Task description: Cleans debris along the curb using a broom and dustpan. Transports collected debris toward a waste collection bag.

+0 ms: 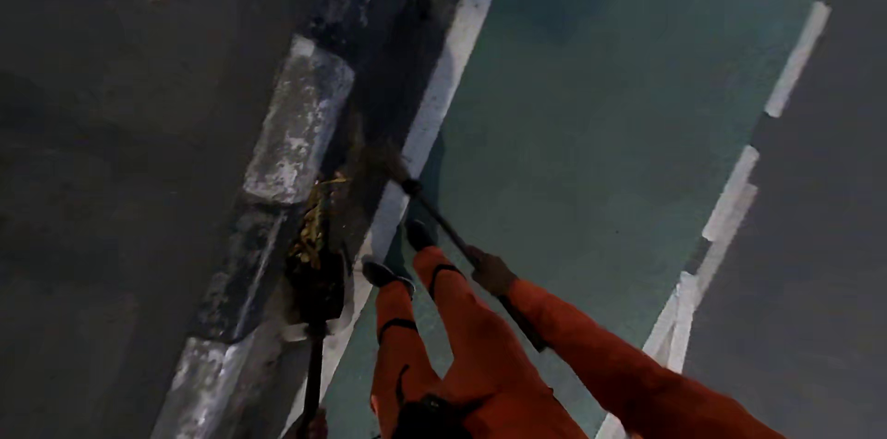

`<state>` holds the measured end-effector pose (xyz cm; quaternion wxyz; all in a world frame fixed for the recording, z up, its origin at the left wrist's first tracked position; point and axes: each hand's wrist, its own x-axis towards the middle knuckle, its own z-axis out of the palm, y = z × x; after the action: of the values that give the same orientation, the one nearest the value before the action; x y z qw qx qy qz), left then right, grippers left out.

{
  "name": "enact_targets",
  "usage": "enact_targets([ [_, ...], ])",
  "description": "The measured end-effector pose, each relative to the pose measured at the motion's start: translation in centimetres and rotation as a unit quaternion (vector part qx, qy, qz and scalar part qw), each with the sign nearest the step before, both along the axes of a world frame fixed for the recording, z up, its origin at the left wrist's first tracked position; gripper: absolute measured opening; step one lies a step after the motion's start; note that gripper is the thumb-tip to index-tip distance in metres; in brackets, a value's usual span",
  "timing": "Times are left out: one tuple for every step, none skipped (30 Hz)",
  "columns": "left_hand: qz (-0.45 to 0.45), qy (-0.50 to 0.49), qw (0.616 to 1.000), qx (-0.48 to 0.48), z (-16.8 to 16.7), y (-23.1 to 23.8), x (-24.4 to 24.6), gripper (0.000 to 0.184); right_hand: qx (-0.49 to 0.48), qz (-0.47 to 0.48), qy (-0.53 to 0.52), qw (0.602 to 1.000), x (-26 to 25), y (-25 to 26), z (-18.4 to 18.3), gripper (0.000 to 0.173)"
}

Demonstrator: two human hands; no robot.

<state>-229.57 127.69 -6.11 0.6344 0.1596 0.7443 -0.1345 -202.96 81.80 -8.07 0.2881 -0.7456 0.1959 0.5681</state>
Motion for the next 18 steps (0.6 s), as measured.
enact_targets([
  [-0.004,-0.003,1.000,0.000,0.1,0.4,-0.2,0.033,-0.018,0.005,-0.007,1.000,2.2,1.2,-1.0,0.071],
  [-0.001,-0.009,1.000,-0.004,0.1,0.9,-0.3,0.036,-0.031,0.006,-0.016,0.999,4.6,2.5,-2.5,0.069],
  [0.006,-0.015,1.000,-0.016,0.1,1.6,-0.5,0.039,-0.039,0.003,-0.034,0.999,6.8,3.8,-4.5,0.067],
  [0.021,-0.022,0.999,-0.034,0.0,2.5,-0.8,0.039,-0.048,-0.002,-0.053,0.997,8.9,5.4,-6.5,0.066],
  [0.031,-0.029,0.998,-0.048,-0.1,3.4,-1.4,0.039,-0.057,-0.007,-0.073,0.996,10.7,7.1,-8.5,0.067],
  [0.046,-0.034,0.997,-0.053,-0.3,4.3,-2.0,0.038,-0.065,-0.009,-0.081,0.995,12.4,9.1,-9.8,0.068],
  [0.052,-0.034,0.997,-0.050,-0.2,5.2,-2.3,0.036,-0.073,-0.004,-0.081,0.994,13.4,11.4,-10.7,0.071],
  [0.052,-0.024,0.997,-0.043,0.0,5.8,-2.1,0.034,-0.079,0.012,-0.083,0.993,13.5,13.7,-11.9,0.073],
  [0.049,-0.007,0.998,-0.041,0.4,6.4,-1.7,0.033,-0.080,0.048,-0.085,0.992,12.6,16.1,-13.1,0.077],
  [0.051,0.009,0.998,-0.044,0.8,7.2,-1.5,0.032,-0.071,0.100,-0.084,0.989,10.4,18.6,-13.6,0.085],
  [0.051,0.018,0.997,-0.048,1.2,7.9,-1.7,0.033,-0.051,0.151,-0.077,0.984,7.1,21.0,-13.0,0.091],
  [0.054,0.014,0.997,-0.050,1.1,8.7,-2.2,0.034,-0.037,0.196,-0.066,0.978,3.5,23.3,-12.0,0.092],
  [0.059,0.004,0.997,-0.050,1.0,9.4,-2.8,0.034,-0.035,0.236,-0.027,0.971,0.3,25.4,-10.7,0.088],
  [0.071,-0.006,0.996,-0.050,1.1,10.1,-3.6,0.034,-0.038,0.265,0.012,0.964,-2.8,27.2,-9.3,0.085],
  [0.086,-0.020,0.995,-0.056,1.0,11.0,-4.6,0.034,-0.041,0.279,0.048,0.958,-5.3,28.7,-7.8,0.083],
  [0.099,-0.042,0.992,-0.067,0.8,12.2,-5.8,0.036,-0.034,0.282,0.060,0.957,-7.4,29.6,-7.1,0.078],
  [0.114,-0.063,0.988,-0.081,0.9,13.4,-7.4,0.038,-0.019,0.283,0.061,0.957,-9.0,29.8,-6.5,0.071],
  [0.126,-0.080,0.984,-0.099,1.5,14.7,-9.7,0.040,0.002,0.280,0.058,0.958,-10.8,29.4,-5.6,0.064],
])
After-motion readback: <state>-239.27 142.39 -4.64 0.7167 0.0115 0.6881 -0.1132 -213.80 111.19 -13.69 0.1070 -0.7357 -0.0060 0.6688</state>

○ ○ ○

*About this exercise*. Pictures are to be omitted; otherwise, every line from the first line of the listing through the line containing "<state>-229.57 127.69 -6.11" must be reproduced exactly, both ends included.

*Response to this task*.
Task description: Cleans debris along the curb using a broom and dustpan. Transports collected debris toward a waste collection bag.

+0 ms: 

`<state>` holds the measured end-effector pose (xyz cm; quaternion wxyz; all in a world frame fixed for the recording, z up, its origin at the left wrist's first tracked position; point and axes: each hand's wrist, its own x-axis towards the middle knuckle, its own z-axis out of the palm, y = z × x; after the action: of the values that give the same orientation, the one nearest the value before the action; x y z qw qx qy qz), left then right, grippers left out.

{
  "name": "enact_targets",
  "usage": "enact_targets([ [_, ...], ])",
  "description": "The measured end-effector pose, each relative to the pose measured at the motion's start: translation in centimetres and rotation as a unit quaternion (vector part qx, qy, qz and scalar part qw), each with the sign nearest the step before, both along the axes of a world frame fixed for the recording, z up, its origin at the left wrist's first tracked position; gripper: absolute measured opening; step one lies a step after the motion's start; note that gripper is the thumb-tip to index-tip distance in metres; in brackets, a value's usual span",
  "timing": "Times are left out: one tuple for every step, none skipped (30 Hz)",
  "columns": "left_hand: qz (-0.45 to 0.45), qy (-0.50 to 0.49), qw (0.616 to 1.000), qx (-0.48 to 0.48), z (-16.8 to 16.7), y (-23.1 to 23.8), x (-24.4 to 24.6), gripper (0.000 to 0.184); right_hand: qx (-0.49 to 0.48), qz (-0.47 to 0.48), qy (-0.53 to 0.52), qw (0.602 to 1.000), x (-26 to 25), y (-25 to 26), z (-18.4 to 18.3), gripper (0.000 to 0.173)"
}

Demonstrator: two human hands; no robot.

<state>-229.57 127.69 -6.11 0.6344 0.1596 0.7443 -0.1345 -202.96 81.80 -8.07 0.2881 -0.7456 0.1959 0.5681</state>

The answer given above is complete as it stands.